Levantamento com 52 mil americanos mostra que cura de doenças é a maior esperança, enquanto perda de empregos lidera os temores. Há consenso bipartidário por regulação governamental.

Pesquisa da Anthropic revela medos e esperanças dos EUA com IA
A Anthropic divulgou os primeiros resultados de sua nova série de pesquisas, Anthropic Public Record, realizada entre novembro e dezembro de 2025 com 51.993 americanos.

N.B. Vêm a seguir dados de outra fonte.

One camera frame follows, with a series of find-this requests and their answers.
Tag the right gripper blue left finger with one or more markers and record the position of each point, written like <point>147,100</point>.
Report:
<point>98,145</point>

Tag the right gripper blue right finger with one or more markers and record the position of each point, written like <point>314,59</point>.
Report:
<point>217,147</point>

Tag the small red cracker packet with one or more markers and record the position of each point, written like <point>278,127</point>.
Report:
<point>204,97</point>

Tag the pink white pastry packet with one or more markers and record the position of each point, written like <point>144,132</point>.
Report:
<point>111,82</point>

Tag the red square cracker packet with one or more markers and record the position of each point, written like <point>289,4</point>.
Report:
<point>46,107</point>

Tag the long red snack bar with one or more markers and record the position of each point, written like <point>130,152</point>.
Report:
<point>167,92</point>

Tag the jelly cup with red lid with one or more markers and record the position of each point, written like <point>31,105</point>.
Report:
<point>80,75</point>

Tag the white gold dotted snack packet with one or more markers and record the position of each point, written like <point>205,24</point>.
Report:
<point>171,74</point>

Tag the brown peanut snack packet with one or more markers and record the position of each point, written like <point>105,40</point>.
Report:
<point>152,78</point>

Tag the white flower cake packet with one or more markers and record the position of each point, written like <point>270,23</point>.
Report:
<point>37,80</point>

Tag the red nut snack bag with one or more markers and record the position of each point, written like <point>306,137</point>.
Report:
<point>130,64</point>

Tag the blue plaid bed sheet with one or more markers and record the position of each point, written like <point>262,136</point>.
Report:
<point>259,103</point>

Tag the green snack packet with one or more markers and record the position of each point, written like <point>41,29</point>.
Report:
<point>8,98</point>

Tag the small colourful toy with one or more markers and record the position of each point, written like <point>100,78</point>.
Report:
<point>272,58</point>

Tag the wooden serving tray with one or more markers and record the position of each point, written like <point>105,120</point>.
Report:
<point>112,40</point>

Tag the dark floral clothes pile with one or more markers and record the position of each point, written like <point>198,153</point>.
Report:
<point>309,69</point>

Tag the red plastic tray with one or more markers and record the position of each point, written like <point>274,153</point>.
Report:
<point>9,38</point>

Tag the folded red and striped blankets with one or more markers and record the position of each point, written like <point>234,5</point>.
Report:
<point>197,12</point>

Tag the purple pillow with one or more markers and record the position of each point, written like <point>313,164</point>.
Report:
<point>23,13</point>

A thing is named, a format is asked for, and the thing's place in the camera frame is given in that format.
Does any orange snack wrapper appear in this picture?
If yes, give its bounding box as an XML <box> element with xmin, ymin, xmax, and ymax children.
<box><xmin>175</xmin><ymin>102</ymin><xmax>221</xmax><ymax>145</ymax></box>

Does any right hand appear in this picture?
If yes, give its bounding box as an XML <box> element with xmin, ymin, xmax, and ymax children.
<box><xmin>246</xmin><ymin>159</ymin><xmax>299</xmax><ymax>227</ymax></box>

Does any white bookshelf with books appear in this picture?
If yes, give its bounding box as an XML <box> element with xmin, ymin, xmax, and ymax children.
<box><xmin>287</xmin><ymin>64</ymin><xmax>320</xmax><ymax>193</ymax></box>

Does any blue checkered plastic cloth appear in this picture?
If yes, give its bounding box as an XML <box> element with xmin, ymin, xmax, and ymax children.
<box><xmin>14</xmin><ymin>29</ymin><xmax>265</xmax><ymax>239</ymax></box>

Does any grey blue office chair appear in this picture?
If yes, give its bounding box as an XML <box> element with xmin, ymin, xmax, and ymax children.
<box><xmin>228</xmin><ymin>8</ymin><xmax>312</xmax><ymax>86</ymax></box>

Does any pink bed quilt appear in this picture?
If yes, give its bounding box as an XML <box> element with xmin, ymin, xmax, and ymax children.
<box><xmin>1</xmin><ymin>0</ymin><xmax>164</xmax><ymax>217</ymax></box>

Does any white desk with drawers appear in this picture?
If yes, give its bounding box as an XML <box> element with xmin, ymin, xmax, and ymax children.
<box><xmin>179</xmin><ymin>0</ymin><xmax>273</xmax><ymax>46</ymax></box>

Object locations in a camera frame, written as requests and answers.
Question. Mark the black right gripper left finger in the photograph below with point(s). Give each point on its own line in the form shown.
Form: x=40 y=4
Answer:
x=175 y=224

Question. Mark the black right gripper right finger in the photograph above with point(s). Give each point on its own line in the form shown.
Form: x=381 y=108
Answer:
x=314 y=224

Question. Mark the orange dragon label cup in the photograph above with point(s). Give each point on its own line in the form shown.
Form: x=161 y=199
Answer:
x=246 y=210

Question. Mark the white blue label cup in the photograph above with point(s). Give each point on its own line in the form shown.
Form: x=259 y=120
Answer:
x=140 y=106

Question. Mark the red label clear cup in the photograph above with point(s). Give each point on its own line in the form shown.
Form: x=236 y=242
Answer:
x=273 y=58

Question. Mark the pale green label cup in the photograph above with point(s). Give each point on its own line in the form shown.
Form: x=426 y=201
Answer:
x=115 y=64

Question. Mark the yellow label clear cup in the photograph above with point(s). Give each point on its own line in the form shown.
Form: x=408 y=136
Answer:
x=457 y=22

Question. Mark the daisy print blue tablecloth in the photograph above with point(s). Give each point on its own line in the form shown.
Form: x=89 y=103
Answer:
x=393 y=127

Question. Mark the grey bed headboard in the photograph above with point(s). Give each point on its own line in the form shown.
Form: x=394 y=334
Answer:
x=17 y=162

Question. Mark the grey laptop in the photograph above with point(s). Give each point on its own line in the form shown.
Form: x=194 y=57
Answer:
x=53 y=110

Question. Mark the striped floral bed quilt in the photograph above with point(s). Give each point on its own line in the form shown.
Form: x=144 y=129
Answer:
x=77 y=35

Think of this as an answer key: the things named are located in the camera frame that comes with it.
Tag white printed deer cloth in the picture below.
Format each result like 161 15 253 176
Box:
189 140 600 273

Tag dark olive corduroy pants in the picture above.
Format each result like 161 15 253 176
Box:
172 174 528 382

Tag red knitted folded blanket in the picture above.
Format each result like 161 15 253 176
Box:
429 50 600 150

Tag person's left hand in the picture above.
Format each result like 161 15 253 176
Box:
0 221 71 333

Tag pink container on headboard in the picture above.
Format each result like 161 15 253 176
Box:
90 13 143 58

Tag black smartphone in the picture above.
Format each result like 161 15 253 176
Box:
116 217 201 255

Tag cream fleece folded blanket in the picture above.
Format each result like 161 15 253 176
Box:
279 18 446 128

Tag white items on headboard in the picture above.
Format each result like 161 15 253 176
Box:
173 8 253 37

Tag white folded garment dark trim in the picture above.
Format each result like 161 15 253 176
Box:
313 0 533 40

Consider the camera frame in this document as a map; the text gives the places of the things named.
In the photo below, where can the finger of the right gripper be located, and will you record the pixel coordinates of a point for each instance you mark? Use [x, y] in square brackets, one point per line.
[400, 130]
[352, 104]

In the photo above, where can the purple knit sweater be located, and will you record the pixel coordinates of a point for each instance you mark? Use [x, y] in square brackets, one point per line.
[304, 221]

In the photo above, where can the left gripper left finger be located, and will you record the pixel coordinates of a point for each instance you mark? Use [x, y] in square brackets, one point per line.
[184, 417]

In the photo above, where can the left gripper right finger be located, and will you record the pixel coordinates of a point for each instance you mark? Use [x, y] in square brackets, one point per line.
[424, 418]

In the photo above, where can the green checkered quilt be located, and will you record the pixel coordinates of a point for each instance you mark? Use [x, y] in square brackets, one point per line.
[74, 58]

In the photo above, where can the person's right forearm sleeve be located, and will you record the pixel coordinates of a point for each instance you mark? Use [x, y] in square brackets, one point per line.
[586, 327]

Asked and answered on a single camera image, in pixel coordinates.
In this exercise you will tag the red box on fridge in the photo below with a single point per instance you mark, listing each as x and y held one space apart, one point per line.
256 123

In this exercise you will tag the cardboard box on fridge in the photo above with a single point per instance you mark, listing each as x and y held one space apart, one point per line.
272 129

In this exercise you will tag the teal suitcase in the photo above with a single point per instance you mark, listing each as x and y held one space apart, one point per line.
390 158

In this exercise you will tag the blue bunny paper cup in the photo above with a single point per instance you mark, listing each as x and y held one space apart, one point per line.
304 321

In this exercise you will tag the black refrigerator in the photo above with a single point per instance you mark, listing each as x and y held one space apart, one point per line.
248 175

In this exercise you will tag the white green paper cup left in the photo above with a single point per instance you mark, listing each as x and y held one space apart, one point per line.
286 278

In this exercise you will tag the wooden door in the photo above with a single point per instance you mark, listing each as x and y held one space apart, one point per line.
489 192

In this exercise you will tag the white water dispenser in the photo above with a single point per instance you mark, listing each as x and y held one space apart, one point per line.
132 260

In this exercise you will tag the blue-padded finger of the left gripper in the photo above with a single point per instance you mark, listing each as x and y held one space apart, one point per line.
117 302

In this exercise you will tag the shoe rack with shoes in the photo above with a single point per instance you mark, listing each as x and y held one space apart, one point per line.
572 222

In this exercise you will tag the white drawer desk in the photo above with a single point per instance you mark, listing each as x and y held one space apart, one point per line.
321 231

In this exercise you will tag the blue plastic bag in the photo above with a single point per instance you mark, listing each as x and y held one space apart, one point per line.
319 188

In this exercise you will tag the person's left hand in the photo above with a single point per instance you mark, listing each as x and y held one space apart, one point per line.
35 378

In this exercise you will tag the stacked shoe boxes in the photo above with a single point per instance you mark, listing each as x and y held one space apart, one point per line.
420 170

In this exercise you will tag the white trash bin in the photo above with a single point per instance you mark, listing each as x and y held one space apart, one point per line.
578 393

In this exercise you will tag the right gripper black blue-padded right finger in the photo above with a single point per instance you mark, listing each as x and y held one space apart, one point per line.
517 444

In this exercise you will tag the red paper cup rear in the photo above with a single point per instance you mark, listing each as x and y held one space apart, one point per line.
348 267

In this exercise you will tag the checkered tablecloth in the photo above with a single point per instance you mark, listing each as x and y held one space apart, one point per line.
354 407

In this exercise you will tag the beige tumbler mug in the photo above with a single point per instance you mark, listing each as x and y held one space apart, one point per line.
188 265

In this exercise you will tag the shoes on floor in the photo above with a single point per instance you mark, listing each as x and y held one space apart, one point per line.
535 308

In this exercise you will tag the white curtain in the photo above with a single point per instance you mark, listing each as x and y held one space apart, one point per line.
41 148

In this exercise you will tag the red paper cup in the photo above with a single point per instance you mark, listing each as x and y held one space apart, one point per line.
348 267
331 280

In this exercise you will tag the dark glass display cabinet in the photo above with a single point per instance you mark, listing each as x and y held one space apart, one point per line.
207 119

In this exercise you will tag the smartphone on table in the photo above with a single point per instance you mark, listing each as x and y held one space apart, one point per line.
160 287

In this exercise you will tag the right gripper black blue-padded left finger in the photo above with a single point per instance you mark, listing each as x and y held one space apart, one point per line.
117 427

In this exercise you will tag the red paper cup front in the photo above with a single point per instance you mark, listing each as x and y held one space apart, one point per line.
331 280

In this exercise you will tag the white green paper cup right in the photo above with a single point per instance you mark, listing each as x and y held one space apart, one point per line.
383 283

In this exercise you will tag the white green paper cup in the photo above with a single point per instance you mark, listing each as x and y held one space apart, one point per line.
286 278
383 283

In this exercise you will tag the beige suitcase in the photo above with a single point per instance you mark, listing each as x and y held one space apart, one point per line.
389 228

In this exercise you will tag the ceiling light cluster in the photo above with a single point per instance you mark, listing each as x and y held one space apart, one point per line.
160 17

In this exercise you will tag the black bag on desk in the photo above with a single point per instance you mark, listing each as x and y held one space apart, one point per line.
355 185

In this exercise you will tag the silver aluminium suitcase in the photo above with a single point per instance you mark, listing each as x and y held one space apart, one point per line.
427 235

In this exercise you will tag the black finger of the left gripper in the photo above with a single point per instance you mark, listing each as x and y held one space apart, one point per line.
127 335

O levantamento nacional mostra que, apesar das divisões políticas típicas, há um amplo consenso sobre inteligência artificial: os americanos querem os benefícios prometidos pela tecnologia, mas temem as disrupções que ela pode causar e exigem responsabilidade das empresas que a desenvolvem. Entre as esperanças, curar doenças lidera com 48% das menções entre as três principais, seguido por ajudar pessoas com deficiência (36%). Já os medos são dominados por preocupações concretas e de curto prazo: perda de empregos (64%), dependência cognitiva (56%) e desinformação (52%). Curiosamente, o medo de perder o emprego é maior entre os mais escolarizados — quase 10 pontos percentuais a mais entre pós-graduados do que entre quem tem só ensino médio. Mas quem usa IA no trabalho diariamente tem menos medo (54%) do que quem nunca usa (70%). A pesquisa também revela que 71% dos americanos defendem que o governo tenha algum papel no desenvolvimento e na regulação da IA — um supermaioria bipartidária. A confiança nas empresas de IA, porém, é a mais baixa entre todas as instituições testadas: apenas 15% confiam nelas para decidir como a tecnologia será usada. Para garantir que a IA sirva aos interesses da humanidade, as respostas mais citadas foram responsabilizar legalmente as empresas (47%) e priorizar a segurança sobre o crescimento (44%). Os resultados indicam que o debate sobre IA nos Estados Unidos é menos polarizado do que se poderia imaginar, com preocupações e esperanças compartilhadas entre partidos, regiões e níveis de escolaridade. A Anthropic planeja repetir a pesquisa regularmente e expandi-la para fora dos EUA, buscando capturar como a opinião pública evolui à medida que a tecnologia avança e se espalha.